Problem to work on — Output exactly the lines from the one with "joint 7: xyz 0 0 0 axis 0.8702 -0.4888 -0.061" through the last line of the data below, both included, and nothing more.
:::
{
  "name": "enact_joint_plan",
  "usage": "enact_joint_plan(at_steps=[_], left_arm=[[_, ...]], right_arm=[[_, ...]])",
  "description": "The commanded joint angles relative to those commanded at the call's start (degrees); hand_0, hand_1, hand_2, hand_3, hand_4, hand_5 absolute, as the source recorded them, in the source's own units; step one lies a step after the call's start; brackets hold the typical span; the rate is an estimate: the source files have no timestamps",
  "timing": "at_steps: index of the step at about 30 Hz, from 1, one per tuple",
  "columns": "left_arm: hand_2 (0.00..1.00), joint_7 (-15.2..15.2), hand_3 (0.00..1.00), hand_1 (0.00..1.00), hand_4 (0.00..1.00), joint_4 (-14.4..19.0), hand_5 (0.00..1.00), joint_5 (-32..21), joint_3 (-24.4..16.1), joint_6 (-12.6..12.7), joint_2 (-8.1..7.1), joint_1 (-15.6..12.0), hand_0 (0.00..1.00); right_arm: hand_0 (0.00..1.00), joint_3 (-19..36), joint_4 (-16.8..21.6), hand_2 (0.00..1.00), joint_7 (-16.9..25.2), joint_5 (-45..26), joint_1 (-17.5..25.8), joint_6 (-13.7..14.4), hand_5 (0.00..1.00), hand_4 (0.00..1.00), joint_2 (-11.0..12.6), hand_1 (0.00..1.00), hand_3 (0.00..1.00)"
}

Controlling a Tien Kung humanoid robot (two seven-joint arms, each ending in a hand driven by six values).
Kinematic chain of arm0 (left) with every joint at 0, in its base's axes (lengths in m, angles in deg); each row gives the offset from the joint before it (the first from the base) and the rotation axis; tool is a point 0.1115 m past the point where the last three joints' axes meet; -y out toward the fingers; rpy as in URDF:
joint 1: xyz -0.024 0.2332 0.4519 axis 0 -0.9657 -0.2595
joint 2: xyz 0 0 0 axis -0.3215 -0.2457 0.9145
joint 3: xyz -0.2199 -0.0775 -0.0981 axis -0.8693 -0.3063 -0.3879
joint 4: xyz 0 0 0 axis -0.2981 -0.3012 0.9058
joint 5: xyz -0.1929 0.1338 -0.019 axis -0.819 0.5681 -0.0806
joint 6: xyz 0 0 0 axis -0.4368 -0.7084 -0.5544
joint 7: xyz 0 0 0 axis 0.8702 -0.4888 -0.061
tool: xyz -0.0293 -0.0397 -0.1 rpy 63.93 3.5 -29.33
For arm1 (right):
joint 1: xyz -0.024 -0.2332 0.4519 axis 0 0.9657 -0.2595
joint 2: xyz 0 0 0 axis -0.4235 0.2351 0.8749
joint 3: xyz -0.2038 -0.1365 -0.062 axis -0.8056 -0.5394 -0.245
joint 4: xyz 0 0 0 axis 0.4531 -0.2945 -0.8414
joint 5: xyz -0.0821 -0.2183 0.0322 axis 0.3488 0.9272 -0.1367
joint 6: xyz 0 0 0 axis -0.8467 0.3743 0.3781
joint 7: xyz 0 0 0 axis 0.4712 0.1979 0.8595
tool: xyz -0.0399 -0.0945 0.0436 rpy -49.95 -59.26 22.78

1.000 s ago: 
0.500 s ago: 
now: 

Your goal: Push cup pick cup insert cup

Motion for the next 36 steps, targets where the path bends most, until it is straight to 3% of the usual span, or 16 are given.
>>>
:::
Solution for this task —
joint 7: xyz 0 0 0 axis 0.8702 -0.4888 -0.061
tool: xyz -0.0293 -0.0397 -0.1 rpy 63.93 3.5 -29.33
For arm1 (right):
joint 1: xyz -0.024 -0.2332 0.4519 axis 0 0.9657 -0.2595
joint 2: xyz 0 0 0 axis -0.4235 0.2351 0.8749
joint 3: xyz -0.2038 -0.1365 -0.062 axis -0.8056 -0.5394 -0.245
joint 4: xyz 0 0 0 axis 0.4531 -0.2945 -0.8414
joint 5: xyz -0.0821 -0.2183 0.0322 axis 0.3488 0.9272 -0.1367
joint 6: xyz 0 0 0 axis -0.8467 0.3743 0.3781
joint 7: xyz 0 0 0 axis 0.4712 0.1979 0.8595
tool: xyz -0.0399 -0.0945 0.0436 rpy -49.95 -59.26 22.78

1.000 s ago: 
0.500 s ago: 
now: 

Your goal: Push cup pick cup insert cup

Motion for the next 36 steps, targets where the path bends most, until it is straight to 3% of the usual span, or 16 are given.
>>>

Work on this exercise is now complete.